Chapter Ten – Elaria

The brush slips from my hand.

It clatters against the hardwood floor, loud in the stillness, but I don’t move to retrieve it. I just sit there, perched on the narrow stool before the antique vanity, Cassian’s shirt draped around me like a second skin. The linen is too large, swallowing my frame, sleeves rolled past my elbows, hem brushing the tops of my thighs. It smells like him—cedar, smoke, something older and darker beneath.

I close my eyes. Inhale.

The scent makes my chest ache.

My fingers, trembling, return to my hair. I drag the brush through again, mechanical. The reflection staring back at me looks soft. Unguarded. Hair tumbling in waves around my face, eyes red-rimmed but bright. There’s a flush to my skin I can’t name, a bite-mark blooming purple at the base of my throat. My pulse ticks against it, wild and traitorous.

What did I do?

My body still remembers. The way his hands moved—hungry, reverent, ruined. The sounds I made, the way I clung to him, the way he—

I grip the edge of the vanity, knuckles going white.

I should feel ashamed.

I should feel violated or cold or at least cautious.

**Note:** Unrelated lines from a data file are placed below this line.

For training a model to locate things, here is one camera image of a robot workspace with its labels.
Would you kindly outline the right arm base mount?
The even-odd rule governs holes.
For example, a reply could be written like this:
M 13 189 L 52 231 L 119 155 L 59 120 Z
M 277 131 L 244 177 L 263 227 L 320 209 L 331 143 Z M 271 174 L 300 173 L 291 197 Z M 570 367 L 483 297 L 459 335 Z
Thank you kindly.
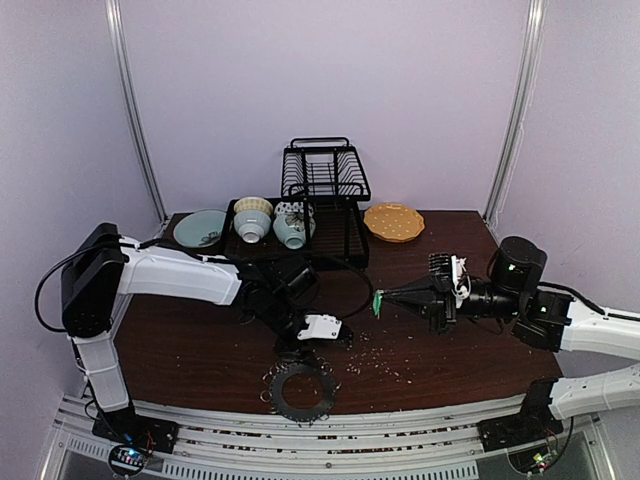
M 477 424 L 485 452 L 509 449 L 544 440 L 549 433 L 564 431 L 563 422 L 548 413 L 517 413 Z

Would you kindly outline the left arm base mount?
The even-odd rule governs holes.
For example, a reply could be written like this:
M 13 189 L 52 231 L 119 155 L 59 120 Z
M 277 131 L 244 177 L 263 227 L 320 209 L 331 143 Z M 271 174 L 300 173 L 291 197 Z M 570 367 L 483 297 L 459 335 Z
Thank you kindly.
M 156 419 L 122 410 L 99 413 L 92 434 L 140 450 L 172 453 L 179 425 L 169 420 Z

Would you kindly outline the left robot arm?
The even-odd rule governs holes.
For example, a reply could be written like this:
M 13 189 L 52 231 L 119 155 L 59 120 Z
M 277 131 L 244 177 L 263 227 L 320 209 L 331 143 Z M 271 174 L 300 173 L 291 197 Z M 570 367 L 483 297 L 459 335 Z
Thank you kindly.
M 62 325 L 80 356 L 106 429 L 123 444 L 137 442 L 144 424 L 132 401 L 112 339 L 120 295 L 156 295 L 238 307 L 283 342 L 347 341 L 339 318 L 298 305 L 318 277 L 302 256 L 251 260 L 198 255 L 161 239 L 138 242 L 112 223 L 98 225 L 61 272 Z

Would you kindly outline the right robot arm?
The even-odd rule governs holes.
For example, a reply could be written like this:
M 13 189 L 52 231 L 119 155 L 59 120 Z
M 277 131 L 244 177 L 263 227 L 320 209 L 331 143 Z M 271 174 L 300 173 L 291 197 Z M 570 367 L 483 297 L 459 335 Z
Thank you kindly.
M 549 352 L 591 352 L 639 359 L 639 316 L 597 305 L 576 290 L 545 282 L 546 253 L 531 241 L 504 239 L 487 267 L 487 278 L 472 276 L 461 257 L 429 258 L 428 275 L 404 286 L 379 290 L 372 308 L 383 303 L 425 319 L 431 331 L 445 333 L 460 318 L 495 319 L 512 326 L 522 343 Z M 639 402 L 639 366 L 601 374 L 536 381 L 513 419 L 519 440 L 535 440 L 551 421 Z

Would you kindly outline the black wire dish rack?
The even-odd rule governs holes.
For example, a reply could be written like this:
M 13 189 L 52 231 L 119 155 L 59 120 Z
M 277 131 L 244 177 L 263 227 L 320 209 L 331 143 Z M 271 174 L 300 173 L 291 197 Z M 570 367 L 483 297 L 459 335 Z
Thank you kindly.
M 360 204 L 371 199 L 356 147 L 346 137 L 294 138 L 283 150 L 280 195 L 269 201 L 294 208 L 304 244 L 297 251 L 317 270 L 343 263 L 361 271 L 369 245 Z

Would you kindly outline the metal keyring disc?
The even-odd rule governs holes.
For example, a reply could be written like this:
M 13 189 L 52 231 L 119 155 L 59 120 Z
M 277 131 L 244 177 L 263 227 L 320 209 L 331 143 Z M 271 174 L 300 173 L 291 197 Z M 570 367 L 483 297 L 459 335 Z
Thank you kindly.
M 320 398 L 312 407 L 295 407 L 285 398 L 285 384 L 299 375 L 311 376 L 319 383 Z M 332 371 L 317 359 L 278 360 L 265 373 L 263 380 L 266 390 L 261 393 L 262 401 L 269 403 L 275 414 L 298 425 L 313 425 L 328 418 L 340 388 Z

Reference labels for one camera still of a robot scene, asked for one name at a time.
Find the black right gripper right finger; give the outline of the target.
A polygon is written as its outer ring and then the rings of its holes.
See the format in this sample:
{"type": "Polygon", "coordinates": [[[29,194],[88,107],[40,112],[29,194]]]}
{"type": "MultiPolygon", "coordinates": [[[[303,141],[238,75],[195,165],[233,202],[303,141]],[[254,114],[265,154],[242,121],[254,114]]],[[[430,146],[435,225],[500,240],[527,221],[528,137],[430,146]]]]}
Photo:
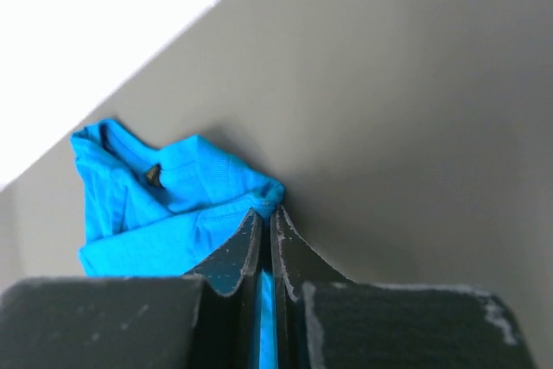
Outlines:
{"type": "Polygon", "coordinates": [[[511,311],[463,284],[355,283],[279,207],[270,220],[281,368],[532,368],[511,311]]]}

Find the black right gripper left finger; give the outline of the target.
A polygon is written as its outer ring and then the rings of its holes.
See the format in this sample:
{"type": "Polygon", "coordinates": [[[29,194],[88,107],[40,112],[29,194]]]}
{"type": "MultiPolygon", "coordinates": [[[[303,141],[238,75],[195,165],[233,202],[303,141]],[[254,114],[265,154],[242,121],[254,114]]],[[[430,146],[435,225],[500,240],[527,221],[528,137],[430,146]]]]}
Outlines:
{"type": "Polygon", "coordinates": [[[262,220],[180,277],[29,278],[1,297],[4,368],[253,368],[262,220]]]}

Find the blue t shirt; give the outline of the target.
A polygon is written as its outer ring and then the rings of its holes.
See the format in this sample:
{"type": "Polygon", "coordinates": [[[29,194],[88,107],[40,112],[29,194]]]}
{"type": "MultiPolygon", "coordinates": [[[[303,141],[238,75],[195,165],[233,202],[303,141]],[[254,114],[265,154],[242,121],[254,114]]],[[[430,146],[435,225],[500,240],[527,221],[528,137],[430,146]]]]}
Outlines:
{"type": "Polygon", "coordinates": [[[83,182],[90,277],[177,277],[214,253],[254,210],[268,219],[284,186],[194,135],[153,149],[118,121],[71,135],[83,182]]]}

But all I feel is the thud of my heart and the echo of his breath against my skin.

God, I want him again.

What’s wrong with me?

The door creaks open. My spine stiffens.

He steps in, shirtless.

His chest bears that same cruel grace—cut with old scars. There’s a fresh scrape across his shoulder, faint but red. I wonder when he got it. I wonder why I want to press my mouth to it.

He crosses the room and places a worn wooden box on the table beside the mirror. His eyes meet mine.

I shiver.

He lifts a hand and gestures toward the window.

The message is silent but clear.

He’ll be outside. Waiting. Giving me space.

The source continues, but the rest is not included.